Yet Another Jewish Week Story (and a tangent that got a little involved)
This one is in the just-uploaded "Catered Events" supplement, hitting newsstands tomorrow.
I had a weeeeeiiiiiird dream last night involving He Who Must Not Be Named. (I'm not talking about Voldemort, but rather a Person From My History. He cannot be named because privacy is way more important to him than to me - perhaps one of the many, many reasons we are not dating. But anyway, the least I can do is not toy with his identity on the internet.) In the dream I was in the market either for a new house or a new pet, I'm not sure. But anyway this woman was selling both her house and a litter of puppies/kittens (it kept changing). And while I'm there, He Who Must Not Be Named shows up with his fiancee (I don't think in real life he has a fiancee. Please tell me if he does so that I can outwardly voice my happiness for him while inwardly consider slitting my wrists.) She was, of course, much taller and much more beautiful than I am, because isn't it always so, and very nice and I had to be nice to her because she'd done nothing wrong and she's really nice and I hate this urgh. Anyhow, they are house shopping, isn't that nice? And then He Who Must Not Be Named asks why I haven't been in touch for so many years, and I say that it's because it made me really uncomfortable, and he says (as he might in real life, come to think of it) "that's disappointing. I would have expected you to be more reasonable." Which, now that I'm awake, is a really logical, cold thing to say, but in my dream I was, like, so ashamed, and fell all over myself assuring him that of course we can be friends now. And the next thing I know I'm at a wedding, and He Who Must Not Be Named is sitting at the reception with his fiancee and I'm seated next to them and I have to make small talk with both of them, and I don't know if she knows about The History and the whole thing is really uncomfortable, but I'm thinking "I've got to learn to deal with this, because we are going to be friends now. Must. learn. to. deal." And I woke up thinking damn. damn. damn. damn. damn.

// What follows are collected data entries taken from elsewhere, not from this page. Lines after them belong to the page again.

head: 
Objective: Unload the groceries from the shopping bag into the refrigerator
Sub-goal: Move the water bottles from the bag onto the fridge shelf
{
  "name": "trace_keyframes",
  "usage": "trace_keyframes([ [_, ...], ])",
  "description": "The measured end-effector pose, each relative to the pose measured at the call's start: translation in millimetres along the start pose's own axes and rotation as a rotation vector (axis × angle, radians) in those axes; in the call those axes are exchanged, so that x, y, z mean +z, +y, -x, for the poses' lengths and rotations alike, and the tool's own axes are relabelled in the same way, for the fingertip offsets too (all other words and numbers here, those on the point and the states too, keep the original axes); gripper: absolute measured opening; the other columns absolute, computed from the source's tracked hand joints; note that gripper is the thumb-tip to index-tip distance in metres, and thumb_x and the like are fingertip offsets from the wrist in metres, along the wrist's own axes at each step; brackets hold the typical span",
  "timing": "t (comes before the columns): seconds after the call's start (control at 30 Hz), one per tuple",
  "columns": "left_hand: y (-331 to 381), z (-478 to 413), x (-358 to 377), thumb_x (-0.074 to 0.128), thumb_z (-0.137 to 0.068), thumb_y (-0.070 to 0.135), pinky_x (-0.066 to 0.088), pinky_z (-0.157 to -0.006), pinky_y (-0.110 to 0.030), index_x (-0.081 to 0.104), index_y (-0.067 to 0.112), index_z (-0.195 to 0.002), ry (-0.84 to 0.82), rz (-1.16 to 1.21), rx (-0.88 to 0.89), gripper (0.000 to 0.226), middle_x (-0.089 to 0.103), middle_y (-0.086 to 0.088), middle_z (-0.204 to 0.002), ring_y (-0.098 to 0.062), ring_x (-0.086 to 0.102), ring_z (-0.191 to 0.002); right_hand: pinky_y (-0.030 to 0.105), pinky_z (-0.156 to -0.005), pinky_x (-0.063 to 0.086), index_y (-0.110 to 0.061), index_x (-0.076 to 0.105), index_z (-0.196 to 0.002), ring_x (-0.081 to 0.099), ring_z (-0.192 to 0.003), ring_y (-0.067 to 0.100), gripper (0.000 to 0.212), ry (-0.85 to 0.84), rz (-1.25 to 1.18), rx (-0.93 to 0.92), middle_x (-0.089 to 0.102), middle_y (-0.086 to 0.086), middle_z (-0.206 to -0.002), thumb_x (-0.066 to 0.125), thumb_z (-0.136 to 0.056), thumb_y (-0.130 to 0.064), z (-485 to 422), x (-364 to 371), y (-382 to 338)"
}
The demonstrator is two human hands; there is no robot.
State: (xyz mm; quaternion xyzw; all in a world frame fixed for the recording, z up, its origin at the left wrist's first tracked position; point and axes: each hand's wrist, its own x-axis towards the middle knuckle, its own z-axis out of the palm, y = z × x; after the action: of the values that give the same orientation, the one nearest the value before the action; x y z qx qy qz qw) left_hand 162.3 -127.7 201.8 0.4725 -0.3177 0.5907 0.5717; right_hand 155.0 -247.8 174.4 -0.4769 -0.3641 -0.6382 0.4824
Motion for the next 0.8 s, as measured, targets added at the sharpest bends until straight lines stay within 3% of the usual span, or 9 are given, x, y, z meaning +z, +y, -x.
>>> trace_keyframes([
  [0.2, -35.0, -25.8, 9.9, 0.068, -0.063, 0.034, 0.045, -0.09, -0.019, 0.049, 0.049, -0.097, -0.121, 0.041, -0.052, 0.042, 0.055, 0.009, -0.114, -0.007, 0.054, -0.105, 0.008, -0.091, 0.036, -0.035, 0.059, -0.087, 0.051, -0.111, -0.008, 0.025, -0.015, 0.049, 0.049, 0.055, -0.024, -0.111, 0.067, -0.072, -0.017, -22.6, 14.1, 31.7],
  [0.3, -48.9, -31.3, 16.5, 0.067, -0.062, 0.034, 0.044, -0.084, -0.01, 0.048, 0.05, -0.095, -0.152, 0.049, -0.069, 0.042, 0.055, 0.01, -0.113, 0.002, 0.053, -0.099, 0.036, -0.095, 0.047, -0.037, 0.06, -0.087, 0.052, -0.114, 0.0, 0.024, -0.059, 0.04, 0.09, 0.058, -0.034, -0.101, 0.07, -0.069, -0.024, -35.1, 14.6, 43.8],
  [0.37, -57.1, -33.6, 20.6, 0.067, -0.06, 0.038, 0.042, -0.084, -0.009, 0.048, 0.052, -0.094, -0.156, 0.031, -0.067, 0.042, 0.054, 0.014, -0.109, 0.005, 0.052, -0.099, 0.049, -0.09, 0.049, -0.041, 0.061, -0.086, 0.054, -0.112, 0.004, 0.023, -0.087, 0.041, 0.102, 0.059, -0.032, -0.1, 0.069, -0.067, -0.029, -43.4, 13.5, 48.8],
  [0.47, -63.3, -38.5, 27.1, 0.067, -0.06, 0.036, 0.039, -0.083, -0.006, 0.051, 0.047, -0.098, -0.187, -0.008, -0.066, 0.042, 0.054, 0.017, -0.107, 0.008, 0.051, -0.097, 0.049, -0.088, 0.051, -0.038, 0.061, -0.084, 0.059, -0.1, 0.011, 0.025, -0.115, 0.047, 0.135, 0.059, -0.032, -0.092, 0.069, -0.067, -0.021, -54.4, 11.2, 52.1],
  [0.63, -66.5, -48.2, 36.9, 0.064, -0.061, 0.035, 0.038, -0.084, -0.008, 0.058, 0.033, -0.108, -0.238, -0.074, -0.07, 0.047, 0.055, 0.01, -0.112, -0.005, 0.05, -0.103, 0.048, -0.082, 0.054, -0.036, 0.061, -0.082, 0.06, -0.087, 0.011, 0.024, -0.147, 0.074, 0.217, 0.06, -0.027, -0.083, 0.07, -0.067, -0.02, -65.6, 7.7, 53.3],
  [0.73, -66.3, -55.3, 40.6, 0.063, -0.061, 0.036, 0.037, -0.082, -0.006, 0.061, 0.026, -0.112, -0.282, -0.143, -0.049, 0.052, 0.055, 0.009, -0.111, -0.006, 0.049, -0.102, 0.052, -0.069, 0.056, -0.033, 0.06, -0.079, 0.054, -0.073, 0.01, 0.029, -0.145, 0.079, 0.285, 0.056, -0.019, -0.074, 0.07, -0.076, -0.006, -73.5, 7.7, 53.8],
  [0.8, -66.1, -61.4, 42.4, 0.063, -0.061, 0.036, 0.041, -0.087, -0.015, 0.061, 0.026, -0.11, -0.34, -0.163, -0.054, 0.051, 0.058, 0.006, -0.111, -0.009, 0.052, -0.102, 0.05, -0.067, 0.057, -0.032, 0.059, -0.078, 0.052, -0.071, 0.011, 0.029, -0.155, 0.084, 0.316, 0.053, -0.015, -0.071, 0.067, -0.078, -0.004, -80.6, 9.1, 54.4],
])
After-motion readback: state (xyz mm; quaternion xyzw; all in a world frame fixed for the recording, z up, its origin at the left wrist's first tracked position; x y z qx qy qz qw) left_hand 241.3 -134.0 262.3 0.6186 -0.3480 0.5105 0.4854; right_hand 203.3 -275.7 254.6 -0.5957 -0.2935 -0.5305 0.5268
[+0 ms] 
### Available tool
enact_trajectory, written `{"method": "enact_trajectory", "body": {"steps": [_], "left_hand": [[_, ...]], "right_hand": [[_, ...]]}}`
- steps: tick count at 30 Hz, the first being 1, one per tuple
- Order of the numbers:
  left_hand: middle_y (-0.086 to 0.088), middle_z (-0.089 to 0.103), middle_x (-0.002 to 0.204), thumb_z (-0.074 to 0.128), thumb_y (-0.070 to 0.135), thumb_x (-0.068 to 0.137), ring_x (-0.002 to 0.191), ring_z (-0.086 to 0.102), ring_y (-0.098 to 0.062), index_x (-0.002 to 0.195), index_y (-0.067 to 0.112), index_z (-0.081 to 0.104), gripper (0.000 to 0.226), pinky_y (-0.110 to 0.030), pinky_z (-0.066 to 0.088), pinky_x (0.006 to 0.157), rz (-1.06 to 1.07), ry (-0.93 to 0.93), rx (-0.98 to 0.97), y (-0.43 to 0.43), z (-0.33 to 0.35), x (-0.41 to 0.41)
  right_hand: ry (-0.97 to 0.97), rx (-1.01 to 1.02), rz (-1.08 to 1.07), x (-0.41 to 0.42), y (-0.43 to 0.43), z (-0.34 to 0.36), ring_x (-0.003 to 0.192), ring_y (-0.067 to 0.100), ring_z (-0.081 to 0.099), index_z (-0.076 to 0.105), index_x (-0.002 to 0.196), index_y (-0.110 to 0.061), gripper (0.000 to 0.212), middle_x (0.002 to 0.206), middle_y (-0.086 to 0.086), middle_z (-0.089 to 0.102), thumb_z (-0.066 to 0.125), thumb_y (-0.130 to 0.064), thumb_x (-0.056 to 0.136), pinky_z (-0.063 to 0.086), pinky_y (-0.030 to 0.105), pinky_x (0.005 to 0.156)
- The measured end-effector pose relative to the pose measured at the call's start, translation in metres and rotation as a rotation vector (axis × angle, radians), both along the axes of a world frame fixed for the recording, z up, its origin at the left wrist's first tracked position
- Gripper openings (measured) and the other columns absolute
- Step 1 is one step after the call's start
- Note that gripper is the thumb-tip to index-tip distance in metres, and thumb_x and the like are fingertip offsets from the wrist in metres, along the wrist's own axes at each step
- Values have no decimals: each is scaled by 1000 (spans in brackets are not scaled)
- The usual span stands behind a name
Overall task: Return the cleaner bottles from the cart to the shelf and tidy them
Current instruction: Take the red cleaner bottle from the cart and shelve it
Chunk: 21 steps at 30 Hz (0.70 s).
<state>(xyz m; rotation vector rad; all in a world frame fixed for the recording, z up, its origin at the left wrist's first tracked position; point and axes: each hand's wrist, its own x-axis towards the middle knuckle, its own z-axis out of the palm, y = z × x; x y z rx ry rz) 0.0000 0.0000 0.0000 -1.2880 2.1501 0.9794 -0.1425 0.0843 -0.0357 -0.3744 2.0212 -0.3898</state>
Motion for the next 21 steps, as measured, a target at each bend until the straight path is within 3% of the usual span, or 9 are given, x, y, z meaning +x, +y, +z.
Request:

OK. Seriously? There is a logical explanation for this dream. I had been at a wedding the night before. And I've been thinking about this post at another blog. And I would really like a pet (my roommate refuses, though soon we will be foster-parenting her friend's cat, Shpitz. I'm excited.) Oh, and also? I miss being friends with He Who Must Not Be Named. And there's nothing I can do about it. Nothing that's good for me, anyway.